2  Using open-source

The following section is a non-exhaustive discussion of topics relevant when using open-source data science projects.

2.1 Open-source health

The communities that maintain and build open-source packages are diverse, and there are no set conventions on how they are maintained, resourced, and governed. There are no universal metrics to determine if an OS project is ‘healthy’. Health indicators such as project activity, apparent use, clear governance, and active maintainers are just that.

A project with no activity for years, for example, might be simply be considered ‘done’ and not necessarily because the project has been abandoned/superseded. ‘Done’ in the sense of being stable and feature complete perhaps due to a small and well-defined scope.

2.2 Understanding an open-source project

Many, but not all, open-source projects are on github.com or gitlab.com. On github.com, every repo contains a tab called Insights, from where you can see information on the people who contributed lines of code to a project. Of a particular interest might be the Contributor tab within Insights, an example screenshot of the dplyr R package contributor page is in Figure 2.1.

Some sites like openpharma.pharmaverse.org (specific to R and python packages in pharma) and OSS Insights; powerful tool for any project on GitHub) also provide more specific insights into the community engagement behind each project hosted on github.com.

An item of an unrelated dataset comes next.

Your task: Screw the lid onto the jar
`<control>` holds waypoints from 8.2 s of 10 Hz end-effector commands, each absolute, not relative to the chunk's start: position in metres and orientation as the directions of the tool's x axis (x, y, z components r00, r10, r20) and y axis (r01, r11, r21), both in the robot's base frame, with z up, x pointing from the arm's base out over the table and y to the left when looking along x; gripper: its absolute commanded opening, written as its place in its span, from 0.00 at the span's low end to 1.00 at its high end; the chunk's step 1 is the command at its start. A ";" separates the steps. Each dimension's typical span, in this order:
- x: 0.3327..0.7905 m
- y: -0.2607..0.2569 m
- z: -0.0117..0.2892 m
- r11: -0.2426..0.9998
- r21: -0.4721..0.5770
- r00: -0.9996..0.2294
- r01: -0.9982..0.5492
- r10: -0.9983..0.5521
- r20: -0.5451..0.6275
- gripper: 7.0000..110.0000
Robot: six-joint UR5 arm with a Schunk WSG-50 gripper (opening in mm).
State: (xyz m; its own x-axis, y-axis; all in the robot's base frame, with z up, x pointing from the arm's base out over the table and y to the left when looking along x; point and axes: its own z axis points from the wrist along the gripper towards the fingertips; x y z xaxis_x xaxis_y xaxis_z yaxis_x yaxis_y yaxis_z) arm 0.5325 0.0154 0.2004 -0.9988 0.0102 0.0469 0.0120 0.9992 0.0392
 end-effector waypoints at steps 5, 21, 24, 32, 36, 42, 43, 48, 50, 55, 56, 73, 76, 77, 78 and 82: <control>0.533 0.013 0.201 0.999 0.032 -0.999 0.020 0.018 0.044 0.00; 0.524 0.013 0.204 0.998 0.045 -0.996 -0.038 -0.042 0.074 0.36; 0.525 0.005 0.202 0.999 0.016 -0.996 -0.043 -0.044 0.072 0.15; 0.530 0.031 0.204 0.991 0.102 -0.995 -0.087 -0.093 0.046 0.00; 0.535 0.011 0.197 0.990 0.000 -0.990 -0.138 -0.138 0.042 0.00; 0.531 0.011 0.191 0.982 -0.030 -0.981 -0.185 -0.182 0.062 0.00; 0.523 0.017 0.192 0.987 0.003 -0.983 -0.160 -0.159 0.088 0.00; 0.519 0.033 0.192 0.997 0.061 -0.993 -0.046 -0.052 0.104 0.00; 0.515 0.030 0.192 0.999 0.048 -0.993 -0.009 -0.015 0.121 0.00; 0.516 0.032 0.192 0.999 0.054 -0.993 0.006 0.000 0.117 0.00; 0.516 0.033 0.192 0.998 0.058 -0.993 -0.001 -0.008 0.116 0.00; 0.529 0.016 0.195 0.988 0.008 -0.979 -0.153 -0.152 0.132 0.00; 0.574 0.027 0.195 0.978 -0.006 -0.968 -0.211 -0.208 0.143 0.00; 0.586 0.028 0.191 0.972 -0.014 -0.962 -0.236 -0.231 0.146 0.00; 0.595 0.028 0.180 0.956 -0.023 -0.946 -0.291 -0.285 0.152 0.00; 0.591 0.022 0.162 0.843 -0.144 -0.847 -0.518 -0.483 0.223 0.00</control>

Figure 2.1: Screenshot from Insight tab for the dplyr R package

2.2.1 The community behind a project

The activity on a project alone does not tell you the quality and extent of use of a project. Two examples are:

  • A project could have almost no active community in terms of recent contributions or response to issues, much like the R package survival, yet be a stable and critical package in R installations.
  • A project could also have no activity as it has been abandoned after or before it reached v1.0.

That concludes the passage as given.